A framework that scores variable configurations with a scalar energy instead of an explicit probability.
Energy-based models (EBMs) are a broad class of probabilistic models that assign a scalar energy value to every possible configuration of variables, where lower energy indicates a more compatible or preferred configuration. Rather than directly specifying a normalized probability distribution, EBMs define an implicit distribution through the Boltzmann relationship: p(x) ∝ exp(−E(x; θ)), where E(x; θ) is a learned energy function parameterized by θ. This formulation is powerful because it sidesteps the need to explicitly enumerate or normalize over all possible configurations during model design—a requirement that becomes prohibitive in high-dimensional spaces.
The central challenge in working with EBMs is the partition function Z(θ) = ∫ exp(−E(x; θ)) dx, which normalizes the distribution but is almost always intractable to compute exactly. This intractability drives the development of specialized training and inference techniques. Contrastive divergence, persistent contrastive divergence, noise-contrastive estimation, and score matching are all methods designed to train EBMs without computing Z directly. Sampling from EBMs typically relies on Markov Chain Monte Carlo methods or Langevin dynamics, which iteratively refine samples by following the gradient of the energy landscape. These approximations introduce their own trade-offs in terms of computational cost, bias, and stability.
EBMs are particularly attractive for tasks involving structured, multimodal, or constraint-rich distributions. Because energies are additive, multiple EBMs can be composed naturally by summing their energy functions, enabling modular system design. They have found applications in image generation, structured prediction, anomaly detection, and as learned priors in hybrid generative systems. The framework also unifies many classical models—Hopfield networks, Boltzmann machines, and conditional random fields are all special cases of EBMs.

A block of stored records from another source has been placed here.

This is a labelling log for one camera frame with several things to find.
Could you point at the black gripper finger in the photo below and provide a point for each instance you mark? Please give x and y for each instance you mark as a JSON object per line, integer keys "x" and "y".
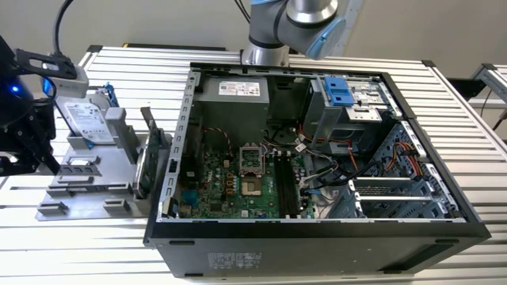
{"x": 41, "y": 124}
{"x": 22, "y": 167}

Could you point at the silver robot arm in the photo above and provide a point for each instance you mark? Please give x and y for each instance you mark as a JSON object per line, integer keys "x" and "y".
{"x": 304, "y": 17}

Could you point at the black RAM slot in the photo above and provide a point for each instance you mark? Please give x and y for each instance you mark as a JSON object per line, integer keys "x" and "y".
{"x": 279, "y": 185}
{"x": 289, "y": 185}
{"x": 283, "y": 185}

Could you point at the hard disk blue carrier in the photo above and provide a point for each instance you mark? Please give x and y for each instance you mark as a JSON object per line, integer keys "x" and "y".
{"x": 84, "y": 118}

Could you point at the grey parts rack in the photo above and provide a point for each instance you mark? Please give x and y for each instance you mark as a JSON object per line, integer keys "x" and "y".
{"x": 114, "y": 175}

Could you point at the green graphics card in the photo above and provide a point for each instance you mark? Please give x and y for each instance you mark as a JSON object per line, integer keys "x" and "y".
{"x": 152, "y": 157}

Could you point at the black case fan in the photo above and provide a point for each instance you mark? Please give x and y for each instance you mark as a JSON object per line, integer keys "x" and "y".
{"x": 195, "y": 142}

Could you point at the blue board connector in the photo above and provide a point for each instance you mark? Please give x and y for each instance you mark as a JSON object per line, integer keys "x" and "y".
{"x": 189, "y": 198}

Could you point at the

Interest in EBMs surged in the late 2010s and early 2020s as researchers demonstrated that deep neural networks could parameterize expressive energy functions and that scalable MCMC samplers made training feasible. The close relationship between EBMs and score-based generative models—which learn the gradient of the log-density rather than the density itself—further cemented their relevance, connecting them directly to the diffusion model revolution in generative AI. Today, EBMs remain an active research frontier bridging probabilistic modeling, generative modeling, and representation learning.